August 2, 2010 Interviews 1 Comment

Peter Stetson, MD, MA is chief medical informatics officer at ColumbiaDoctors, The Physicians and Surgeons of Columbia University of New York, NY; assistant professor of medicine and biomedical informatics at Columbia University; and associate director, quality informatics at New York-Presbyterian Hospital.

8-2-2010 7-17-14 PM 

Tell me about yourself and your job.

I’m the chief medical informatics officer for ColumbiaDoctors. We’re a multi-specialty physician group of about 1,000 physicians here in New York. We have about 150 practice sites in the Tri-State area of New Jersey, Connecticut, and New York, with our primary base at Columbia University Medical Center. We’re affiliated with New York Presbyterian Hospital, which you may know is the recently re-ranked sixth in the US, so we’re proud to be partners with them. Our physicians admit to the Columbia campus, New York Presbyterian Hospital when their patients go in the hospital.

My other position is assistant professor of clinical medicine and clinical biomedical informatics, trained here at Columbia in informatics. I’m a hospitalist — I work in the hospital part-time while I’m not doing the CMIO thing. I also do research and patient safety and quality using healthcare IT.

Quite a busy guy.

Yep, it’s a busy time.

You’ve got skin in the game, to some degree, with both Allscripts and Eclipsys. What was your reaction when you first heard about the merger and what do you think of it?

We look upon the merger favorably. We actually work pretty closely with both vendors, and have for a couple years, to do integration work.

We felt that this was a natural outgrowth of some of the things that we had explored with the two vendors. We think that it’s going to have a positive impact on patient care and quality of life for the physicians in the long run. We’ve spoken with the presidents of both companies here at Columbia and participated in some conversations with them and other client sites that share Allscripts outpatient and Eclipsys inpatient. I think, as a group, we look favorably on the news.

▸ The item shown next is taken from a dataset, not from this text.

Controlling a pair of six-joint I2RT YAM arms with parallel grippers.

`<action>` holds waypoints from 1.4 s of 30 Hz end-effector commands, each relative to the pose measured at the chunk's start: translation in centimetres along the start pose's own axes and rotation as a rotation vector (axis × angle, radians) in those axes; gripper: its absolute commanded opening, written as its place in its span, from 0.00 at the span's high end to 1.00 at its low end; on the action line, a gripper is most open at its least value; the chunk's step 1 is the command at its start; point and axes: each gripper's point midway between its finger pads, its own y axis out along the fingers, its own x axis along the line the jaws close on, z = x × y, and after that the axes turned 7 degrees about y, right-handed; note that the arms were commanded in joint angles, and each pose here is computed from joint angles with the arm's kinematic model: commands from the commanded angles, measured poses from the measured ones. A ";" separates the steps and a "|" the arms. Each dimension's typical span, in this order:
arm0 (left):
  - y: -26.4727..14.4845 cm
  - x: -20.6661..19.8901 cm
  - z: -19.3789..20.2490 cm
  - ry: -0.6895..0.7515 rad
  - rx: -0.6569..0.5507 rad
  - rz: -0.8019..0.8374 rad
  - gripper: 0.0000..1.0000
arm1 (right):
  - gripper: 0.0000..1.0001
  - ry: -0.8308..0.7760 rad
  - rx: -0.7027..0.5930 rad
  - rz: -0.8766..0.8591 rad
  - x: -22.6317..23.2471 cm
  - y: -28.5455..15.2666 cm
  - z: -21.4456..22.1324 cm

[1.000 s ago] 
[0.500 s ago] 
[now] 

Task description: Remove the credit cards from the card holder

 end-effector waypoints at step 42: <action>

Would you have stuck with Eclipsys and/or Allscripts had the merger not been announced?

The hospital is deeply committed to Eclipsys’ inpatient Sunrise Acute Care. They’ve had it installed since 2005 , starting with order entry at the Columbia campus, and had Eclipsys Sunrise Clinical Care in place on the inpatient setting at Cornell. As you may know, New York-Presbyterian is both the Columbia University and Cornell’s common hospital. They’ve put a lot of years of investment into Eclipsys products. There was no plan for changes there as far as I know.

We selected Allscripts for the faculty practice after a bake-off of a number of vendors run by an independent evaluation group, a physician-led independent evaluation group within our practice. We selected Allscripts as the product that we wanted to roll with. That was back in 2007, before there was any discussion of merger, obviously. Knowing that we had two different systems, we began our rollout in 2008.

Just give a word or two, if you don’t mind, about where we are in our implementation with Allscripts for the faculty practice, which is ColumbiaDoctors. We are 85% rolled out across those 1,000 physicians and have about 3,000 users. We’re coming to the close of our initial rollout. We’ve gone live on all modules, including electronic documentation — all the features that would be defined as a fully functional EHR, according to Blumenthal’s New England Journal survey.

Even before we started with the first group, we began working on ways of connecting Allscripts and Eclipsys. We’re the first group in the country to connect them using HL7 messages that contain the text of a Continuity of Care Document that we send from Allscripts to the hospital, automatically triggered by admission events in our ADT system for the hospital. We’ve been working with other clients that share Allscripts and Eclipsys to let them know how we accomplished that, and participated in a number of technical calls on that. That went into effect around May 2009 and we’ve been running that live since then.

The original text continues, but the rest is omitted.